Problem details>
Work out how many lines in the data below contain "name", and state that count with nothing added.

Supplied data>
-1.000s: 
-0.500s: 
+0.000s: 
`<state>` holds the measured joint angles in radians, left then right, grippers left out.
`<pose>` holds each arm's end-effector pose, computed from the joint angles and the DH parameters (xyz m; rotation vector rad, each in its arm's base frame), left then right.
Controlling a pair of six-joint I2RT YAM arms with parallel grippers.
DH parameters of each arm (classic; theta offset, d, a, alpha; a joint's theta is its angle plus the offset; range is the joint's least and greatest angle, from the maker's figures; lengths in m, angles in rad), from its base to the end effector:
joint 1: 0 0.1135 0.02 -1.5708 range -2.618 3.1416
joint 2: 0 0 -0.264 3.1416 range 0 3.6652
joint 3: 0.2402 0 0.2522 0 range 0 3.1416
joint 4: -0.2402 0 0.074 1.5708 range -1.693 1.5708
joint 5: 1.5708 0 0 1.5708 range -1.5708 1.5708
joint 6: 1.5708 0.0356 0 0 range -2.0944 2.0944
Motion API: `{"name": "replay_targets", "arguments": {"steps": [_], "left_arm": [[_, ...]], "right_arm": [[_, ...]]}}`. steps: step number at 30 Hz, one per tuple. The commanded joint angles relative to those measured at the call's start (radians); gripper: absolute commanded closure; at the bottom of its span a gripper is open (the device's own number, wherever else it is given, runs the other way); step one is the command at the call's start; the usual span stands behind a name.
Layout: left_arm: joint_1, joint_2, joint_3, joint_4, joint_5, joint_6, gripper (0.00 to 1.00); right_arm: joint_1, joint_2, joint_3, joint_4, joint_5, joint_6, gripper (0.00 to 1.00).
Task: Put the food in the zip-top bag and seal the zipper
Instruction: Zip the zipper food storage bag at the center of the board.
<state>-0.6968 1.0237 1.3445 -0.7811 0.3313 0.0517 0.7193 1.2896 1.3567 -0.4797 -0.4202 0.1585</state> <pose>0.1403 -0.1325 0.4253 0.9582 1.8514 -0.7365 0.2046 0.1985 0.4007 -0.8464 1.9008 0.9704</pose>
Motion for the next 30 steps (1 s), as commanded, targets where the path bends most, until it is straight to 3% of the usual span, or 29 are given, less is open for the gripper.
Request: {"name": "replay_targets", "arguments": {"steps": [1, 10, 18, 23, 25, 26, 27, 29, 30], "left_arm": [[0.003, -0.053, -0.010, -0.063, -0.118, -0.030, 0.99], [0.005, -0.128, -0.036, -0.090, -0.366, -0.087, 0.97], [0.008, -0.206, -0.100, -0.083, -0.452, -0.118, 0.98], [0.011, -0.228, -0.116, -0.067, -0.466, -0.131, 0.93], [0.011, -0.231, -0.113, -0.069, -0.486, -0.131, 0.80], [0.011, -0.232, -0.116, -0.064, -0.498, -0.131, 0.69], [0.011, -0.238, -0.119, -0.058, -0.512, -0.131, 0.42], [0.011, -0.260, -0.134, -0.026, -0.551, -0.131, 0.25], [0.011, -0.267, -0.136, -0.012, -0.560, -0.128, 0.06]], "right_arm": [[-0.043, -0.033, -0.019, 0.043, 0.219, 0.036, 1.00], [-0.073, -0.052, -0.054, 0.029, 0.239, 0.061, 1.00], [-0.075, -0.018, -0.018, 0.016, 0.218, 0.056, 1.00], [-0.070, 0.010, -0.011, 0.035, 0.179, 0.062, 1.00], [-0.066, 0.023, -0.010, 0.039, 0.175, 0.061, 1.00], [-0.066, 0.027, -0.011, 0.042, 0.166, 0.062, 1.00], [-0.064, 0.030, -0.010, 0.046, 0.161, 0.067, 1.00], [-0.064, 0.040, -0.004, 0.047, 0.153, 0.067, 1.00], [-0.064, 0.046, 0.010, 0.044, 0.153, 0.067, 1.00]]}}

Task solution>
2